Most efficient way to retrieve N rows for a subset of columns

Hello,

I would like to retrieve rows from a dataset using a sequence of indexes as efficiently as possible. Each row contains many fields, so I would like to query the Arrow table for a subset of columns in order to exploit at best the column format.

My current method is the following:

def retrieve_rows(dataset: Dataset, indexes: Iterable[int], keys:List[str]):
    """Retrieved n rows from the `dataset` for the specific keys."""
    if keys is not None and len(keys) == 1:
        key = keys[0]
        retrieved_rows = map(dataset[key].__getitem__, indexes)
        retrieved_rows = [{key: x} for x in retrieved_docs]
    else:
        retrieved_rows = map(dataset.__getitem__, indexes)
        # filter keys
        retrieved_docs = [{k: v for k, v in row.items() if keys is None or k in keys} for row in retrieved_rows]
   return retrieved_docs

Limitations

However, it comes with two limitations

  1. for len(keys)==1, the whole column is loaded.
  2. for len(keys)>1, all columns are queried.

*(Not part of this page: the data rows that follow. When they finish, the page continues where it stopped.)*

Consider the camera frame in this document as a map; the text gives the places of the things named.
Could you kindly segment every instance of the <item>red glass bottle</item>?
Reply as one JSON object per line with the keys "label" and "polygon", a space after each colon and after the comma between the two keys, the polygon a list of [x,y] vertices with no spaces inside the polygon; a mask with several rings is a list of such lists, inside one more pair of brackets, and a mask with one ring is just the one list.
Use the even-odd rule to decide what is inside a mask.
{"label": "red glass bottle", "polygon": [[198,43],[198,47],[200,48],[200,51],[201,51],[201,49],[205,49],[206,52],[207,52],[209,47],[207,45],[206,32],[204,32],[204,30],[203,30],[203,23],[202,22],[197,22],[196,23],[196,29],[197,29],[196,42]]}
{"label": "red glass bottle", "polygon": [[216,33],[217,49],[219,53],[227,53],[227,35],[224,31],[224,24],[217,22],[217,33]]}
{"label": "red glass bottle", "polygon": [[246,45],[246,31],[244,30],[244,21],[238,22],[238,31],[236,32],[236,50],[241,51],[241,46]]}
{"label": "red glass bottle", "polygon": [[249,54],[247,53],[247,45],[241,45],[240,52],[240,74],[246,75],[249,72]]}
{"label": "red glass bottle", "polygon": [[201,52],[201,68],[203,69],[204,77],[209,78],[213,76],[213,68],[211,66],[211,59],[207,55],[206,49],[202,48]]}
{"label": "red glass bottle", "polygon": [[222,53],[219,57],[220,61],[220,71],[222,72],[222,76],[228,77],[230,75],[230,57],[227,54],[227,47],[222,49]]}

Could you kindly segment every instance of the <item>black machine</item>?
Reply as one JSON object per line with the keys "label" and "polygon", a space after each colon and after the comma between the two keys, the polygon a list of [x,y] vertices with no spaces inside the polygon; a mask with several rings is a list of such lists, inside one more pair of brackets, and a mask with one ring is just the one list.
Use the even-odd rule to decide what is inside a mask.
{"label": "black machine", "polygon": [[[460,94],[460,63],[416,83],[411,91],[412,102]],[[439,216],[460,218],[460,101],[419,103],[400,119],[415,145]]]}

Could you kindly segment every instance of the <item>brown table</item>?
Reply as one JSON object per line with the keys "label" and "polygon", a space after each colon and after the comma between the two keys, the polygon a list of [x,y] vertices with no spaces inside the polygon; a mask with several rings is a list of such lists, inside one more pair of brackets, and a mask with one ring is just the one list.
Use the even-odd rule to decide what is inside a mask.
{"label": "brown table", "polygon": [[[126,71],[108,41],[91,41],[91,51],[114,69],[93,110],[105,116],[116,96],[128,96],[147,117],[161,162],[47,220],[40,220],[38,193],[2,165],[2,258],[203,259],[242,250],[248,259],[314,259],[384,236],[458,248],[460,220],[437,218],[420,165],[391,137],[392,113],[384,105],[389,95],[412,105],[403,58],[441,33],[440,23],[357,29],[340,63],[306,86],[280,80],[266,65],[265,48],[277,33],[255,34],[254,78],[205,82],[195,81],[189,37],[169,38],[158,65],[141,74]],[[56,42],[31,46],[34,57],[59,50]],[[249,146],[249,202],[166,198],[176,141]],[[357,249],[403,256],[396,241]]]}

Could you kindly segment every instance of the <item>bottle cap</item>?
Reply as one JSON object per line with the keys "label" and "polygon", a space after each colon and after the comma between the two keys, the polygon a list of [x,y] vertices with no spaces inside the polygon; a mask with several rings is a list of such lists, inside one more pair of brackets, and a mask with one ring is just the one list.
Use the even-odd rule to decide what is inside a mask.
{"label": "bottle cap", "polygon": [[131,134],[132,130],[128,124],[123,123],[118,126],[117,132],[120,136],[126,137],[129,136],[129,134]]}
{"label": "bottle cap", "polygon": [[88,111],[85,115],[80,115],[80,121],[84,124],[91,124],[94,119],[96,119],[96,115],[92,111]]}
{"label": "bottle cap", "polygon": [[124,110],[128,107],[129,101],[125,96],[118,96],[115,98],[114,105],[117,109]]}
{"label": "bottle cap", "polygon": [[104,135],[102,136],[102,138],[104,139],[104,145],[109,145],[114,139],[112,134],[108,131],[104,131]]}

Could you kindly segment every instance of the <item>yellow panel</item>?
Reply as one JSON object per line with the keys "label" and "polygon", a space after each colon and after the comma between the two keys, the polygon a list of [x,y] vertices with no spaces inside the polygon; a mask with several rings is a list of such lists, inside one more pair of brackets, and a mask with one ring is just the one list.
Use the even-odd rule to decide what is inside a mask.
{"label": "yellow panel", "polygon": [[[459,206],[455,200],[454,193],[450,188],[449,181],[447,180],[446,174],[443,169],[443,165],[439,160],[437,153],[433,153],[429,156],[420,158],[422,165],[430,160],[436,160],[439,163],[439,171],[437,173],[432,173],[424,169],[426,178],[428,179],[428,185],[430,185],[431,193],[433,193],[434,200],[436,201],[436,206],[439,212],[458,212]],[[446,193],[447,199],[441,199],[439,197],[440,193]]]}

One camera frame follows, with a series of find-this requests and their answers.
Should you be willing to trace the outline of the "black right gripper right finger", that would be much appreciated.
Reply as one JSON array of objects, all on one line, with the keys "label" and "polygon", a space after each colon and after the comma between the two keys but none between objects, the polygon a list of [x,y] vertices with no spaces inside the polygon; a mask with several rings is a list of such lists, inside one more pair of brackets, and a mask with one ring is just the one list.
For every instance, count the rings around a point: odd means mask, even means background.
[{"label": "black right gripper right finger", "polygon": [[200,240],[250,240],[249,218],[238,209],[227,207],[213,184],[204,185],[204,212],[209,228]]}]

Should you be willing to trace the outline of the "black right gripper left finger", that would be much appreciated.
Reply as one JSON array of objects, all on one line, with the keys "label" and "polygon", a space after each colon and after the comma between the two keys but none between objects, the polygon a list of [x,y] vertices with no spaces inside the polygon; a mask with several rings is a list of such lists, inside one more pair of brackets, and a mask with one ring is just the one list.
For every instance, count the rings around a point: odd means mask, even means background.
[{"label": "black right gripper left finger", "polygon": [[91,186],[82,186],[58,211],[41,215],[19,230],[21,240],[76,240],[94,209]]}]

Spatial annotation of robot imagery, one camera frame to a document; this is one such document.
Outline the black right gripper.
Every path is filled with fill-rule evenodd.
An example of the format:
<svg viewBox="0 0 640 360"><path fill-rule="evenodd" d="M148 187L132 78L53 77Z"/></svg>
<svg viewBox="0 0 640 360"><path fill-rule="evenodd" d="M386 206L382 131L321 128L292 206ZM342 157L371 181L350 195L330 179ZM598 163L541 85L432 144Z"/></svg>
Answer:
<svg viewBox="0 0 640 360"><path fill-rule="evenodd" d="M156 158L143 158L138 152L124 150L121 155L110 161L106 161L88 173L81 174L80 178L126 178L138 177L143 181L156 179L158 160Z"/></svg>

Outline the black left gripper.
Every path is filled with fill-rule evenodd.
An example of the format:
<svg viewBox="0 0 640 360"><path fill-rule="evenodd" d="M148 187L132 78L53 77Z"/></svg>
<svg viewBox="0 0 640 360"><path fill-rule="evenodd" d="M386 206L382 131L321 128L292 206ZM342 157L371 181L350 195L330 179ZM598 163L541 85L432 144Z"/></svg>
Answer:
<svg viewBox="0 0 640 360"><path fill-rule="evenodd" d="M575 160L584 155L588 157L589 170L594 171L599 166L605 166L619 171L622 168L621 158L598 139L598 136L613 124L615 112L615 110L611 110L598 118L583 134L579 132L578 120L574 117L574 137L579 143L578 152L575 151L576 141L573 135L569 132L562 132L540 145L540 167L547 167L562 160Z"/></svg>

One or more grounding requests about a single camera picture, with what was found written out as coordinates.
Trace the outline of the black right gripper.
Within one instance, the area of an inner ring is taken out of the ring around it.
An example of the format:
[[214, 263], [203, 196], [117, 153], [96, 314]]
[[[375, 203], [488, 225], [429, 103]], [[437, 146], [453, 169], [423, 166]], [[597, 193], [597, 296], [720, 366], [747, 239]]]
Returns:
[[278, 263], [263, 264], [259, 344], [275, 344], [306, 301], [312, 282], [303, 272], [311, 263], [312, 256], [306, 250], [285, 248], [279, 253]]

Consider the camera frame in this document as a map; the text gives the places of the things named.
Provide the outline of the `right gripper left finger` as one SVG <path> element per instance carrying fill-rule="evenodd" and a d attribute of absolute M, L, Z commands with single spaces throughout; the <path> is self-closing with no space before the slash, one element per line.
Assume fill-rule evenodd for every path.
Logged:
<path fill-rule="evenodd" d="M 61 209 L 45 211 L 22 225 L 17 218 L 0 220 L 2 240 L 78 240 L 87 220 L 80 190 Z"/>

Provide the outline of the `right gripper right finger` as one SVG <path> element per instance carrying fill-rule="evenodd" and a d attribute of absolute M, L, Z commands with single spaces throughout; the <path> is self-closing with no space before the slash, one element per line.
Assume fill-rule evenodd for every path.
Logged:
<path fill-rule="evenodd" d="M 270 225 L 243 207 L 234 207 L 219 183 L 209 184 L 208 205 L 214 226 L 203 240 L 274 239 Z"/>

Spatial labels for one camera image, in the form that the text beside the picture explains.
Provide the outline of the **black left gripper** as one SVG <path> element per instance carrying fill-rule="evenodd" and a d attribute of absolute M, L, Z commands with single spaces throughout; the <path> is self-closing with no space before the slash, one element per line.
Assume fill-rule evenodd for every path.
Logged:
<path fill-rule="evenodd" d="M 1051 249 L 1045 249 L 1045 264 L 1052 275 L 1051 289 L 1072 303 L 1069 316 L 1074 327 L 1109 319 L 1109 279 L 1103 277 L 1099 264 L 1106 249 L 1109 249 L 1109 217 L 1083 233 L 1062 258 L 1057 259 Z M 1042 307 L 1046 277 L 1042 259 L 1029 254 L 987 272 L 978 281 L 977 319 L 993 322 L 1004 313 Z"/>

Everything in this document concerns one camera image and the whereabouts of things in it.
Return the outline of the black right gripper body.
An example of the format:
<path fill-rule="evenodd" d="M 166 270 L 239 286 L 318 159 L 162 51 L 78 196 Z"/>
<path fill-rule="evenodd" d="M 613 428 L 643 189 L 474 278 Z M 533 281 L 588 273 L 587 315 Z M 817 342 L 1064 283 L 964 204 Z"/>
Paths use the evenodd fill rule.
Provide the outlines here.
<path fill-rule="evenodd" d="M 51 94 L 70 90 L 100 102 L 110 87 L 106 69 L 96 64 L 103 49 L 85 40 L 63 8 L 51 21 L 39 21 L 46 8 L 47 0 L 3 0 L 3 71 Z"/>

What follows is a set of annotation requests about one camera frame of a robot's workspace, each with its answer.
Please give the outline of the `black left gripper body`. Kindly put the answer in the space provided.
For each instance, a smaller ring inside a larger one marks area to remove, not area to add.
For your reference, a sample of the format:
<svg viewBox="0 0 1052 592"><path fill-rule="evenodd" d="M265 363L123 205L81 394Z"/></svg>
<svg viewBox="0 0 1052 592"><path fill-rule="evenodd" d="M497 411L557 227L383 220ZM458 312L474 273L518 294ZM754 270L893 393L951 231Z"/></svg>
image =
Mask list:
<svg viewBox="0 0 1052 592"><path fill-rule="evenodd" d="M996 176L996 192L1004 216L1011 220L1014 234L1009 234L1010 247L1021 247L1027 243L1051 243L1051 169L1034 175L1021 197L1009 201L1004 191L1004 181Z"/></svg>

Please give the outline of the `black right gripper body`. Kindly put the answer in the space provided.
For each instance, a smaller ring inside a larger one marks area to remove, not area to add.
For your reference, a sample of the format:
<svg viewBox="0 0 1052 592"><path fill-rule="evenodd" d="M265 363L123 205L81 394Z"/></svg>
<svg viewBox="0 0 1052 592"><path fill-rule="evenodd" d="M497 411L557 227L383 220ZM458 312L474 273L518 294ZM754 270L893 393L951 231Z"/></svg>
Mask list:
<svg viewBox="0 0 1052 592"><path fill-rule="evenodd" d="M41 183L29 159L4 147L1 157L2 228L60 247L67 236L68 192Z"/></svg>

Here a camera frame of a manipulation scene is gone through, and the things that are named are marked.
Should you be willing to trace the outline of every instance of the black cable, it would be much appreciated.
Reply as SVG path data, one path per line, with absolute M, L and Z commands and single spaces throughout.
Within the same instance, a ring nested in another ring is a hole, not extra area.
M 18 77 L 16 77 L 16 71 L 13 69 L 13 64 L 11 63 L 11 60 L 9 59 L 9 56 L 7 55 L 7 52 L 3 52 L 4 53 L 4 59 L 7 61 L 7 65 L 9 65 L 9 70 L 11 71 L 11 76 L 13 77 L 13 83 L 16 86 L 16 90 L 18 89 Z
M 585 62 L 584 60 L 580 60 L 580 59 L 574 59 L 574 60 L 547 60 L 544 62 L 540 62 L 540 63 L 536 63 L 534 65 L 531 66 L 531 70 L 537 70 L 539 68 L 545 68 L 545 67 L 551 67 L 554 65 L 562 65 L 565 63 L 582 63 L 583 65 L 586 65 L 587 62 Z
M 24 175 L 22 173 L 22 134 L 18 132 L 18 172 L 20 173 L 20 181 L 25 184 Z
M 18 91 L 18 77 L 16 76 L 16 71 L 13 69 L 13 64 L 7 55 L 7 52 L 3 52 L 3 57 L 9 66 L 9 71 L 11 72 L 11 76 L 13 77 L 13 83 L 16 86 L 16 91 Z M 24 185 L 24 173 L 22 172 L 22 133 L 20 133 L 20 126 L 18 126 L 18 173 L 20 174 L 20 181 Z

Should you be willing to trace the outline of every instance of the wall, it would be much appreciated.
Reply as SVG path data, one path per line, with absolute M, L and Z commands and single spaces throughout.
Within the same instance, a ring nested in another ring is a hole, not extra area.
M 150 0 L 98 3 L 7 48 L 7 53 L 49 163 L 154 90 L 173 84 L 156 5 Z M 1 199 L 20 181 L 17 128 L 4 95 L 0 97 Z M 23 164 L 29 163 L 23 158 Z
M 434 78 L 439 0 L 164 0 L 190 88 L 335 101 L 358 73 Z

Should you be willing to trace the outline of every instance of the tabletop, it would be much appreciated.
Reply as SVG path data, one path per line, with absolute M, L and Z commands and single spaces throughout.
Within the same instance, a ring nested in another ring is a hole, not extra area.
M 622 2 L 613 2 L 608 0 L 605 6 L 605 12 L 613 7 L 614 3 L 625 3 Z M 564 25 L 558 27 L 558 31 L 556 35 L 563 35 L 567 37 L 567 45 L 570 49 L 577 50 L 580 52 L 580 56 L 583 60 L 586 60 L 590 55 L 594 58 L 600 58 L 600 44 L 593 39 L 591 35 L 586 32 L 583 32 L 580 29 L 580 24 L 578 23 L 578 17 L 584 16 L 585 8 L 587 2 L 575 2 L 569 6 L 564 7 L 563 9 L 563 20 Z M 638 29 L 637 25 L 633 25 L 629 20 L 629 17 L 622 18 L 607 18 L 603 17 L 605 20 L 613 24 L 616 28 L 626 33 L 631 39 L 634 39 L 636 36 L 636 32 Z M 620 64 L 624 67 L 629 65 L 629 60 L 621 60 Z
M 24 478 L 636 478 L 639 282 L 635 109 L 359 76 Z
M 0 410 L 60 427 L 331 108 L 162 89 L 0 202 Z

Dataset comes with a select method, but this create a new Dataset object, which seems quite cumbersome for my use case.

Questions

So my questions are:
a. how to query rows for a subset of columns
b. how to batch queries (or using an iterator of idx)
c. or alternatively, is it possible to return the Arrow table directly, so I can fine-tune the queries?